What is being asked:
Return each line below holding the string "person".

Collected data:

-------

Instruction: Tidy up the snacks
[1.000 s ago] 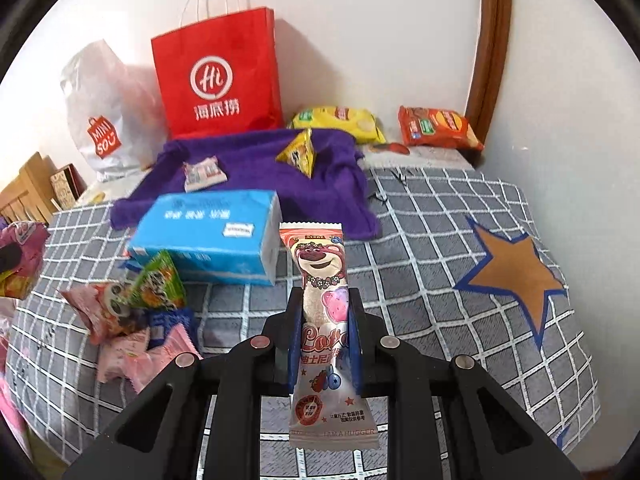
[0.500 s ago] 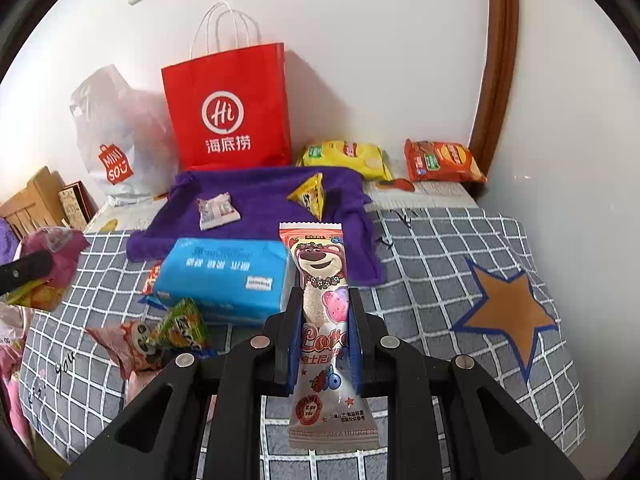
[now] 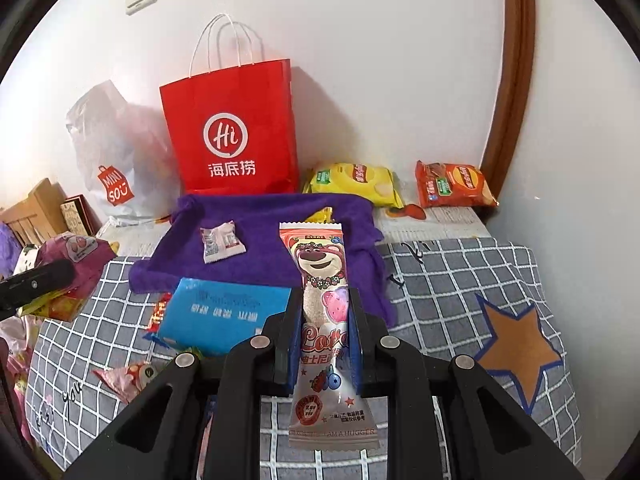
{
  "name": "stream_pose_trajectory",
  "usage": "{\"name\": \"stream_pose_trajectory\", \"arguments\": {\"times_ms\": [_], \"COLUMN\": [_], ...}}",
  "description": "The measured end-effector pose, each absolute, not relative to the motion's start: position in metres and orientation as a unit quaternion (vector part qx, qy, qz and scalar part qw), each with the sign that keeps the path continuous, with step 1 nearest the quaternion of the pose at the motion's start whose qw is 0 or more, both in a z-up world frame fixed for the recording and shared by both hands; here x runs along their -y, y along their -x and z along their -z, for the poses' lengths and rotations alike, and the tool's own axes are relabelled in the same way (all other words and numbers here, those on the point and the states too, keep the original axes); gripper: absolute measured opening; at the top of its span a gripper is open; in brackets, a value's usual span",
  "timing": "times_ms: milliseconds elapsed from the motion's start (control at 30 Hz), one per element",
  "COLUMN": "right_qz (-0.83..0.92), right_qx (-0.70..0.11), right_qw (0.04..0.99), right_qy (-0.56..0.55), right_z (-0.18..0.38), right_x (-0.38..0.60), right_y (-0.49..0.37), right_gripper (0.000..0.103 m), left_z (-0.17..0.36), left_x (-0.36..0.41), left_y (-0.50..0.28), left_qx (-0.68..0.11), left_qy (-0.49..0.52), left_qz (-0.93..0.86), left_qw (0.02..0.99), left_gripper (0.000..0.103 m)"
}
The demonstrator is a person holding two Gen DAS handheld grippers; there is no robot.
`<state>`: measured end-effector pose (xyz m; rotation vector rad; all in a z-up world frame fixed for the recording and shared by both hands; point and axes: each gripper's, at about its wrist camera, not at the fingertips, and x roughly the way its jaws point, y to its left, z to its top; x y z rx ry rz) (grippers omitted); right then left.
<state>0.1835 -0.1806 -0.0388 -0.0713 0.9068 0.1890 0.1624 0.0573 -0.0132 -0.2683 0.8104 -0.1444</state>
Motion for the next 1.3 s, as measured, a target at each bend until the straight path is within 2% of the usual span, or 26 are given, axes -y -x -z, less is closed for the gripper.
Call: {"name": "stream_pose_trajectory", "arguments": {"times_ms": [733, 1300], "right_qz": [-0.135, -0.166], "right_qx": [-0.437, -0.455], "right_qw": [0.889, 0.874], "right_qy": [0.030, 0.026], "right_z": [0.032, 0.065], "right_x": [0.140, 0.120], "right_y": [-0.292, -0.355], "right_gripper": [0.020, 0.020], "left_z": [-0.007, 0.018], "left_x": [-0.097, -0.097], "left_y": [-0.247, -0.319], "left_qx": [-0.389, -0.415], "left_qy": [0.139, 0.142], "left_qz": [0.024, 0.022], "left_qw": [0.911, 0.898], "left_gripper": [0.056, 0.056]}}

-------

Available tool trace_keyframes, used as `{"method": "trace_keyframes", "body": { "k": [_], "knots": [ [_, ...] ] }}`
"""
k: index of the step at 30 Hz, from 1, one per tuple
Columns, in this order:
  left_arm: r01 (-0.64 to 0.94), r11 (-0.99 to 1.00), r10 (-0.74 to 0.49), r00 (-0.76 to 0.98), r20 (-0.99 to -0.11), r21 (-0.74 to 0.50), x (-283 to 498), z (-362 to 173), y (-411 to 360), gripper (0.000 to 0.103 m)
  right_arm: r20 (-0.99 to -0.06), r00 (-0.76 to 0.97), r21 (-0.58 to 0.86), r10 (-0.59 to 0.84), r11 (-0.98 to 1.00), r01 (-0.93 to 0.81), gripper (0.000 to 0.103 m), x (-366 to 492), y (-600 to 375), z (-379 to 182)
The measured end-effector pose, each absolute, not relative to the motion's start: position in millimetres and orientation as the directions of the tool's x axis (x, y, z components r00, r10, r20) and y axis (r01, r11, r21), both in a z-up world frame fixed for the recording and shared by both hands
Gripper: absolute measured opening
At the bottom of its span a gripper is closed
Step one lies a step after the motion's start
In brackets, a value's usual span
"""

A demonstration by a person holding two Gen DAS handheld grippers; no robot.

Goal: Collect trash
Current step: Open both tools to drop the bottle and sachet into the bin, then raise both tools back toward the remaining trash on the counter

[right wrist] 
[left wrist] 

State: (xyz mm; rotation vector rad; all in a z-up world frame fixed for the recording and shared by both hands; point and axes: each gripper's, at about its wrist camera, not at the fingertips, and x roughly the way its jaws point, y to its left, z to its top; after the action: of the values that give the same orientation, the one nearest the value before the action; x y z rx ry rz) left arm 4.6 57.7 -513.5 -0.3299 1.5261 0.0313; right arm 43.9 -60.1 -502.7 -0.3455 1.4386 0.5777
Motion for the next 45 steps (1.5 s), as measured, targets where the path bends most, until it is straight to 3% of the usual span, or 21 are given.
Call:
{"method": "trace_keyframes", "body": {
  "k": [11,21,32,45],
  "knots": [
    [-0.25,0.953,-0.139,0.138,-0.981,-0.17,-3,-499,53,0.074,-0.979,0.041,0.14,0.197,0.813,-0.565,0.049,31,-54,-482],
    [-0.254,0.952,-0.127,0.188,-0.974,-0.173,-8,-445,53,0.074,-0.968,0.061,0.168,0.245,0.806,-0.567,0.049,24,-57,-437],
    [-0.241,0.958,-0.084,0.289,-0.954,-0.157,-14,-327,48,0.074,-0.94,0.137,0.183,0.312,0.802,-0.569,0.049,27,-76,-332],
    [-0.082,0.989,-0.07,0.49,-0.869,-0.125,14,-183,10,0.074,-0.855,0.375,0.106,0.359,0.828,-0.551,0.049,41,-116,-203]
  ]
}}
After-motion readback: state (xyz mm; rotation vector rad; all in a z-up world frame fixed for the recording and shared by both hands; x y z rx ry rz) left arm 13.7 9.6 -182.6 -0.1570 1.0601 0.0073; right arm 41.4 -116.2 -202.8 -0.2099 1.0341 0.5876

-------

Response for this exercise:
The demonstrator is a person holding two Gen DAS handheld grippers; there is no robot.
A demonstration by a person holding two Gen DAS handheld grippers; no robot.

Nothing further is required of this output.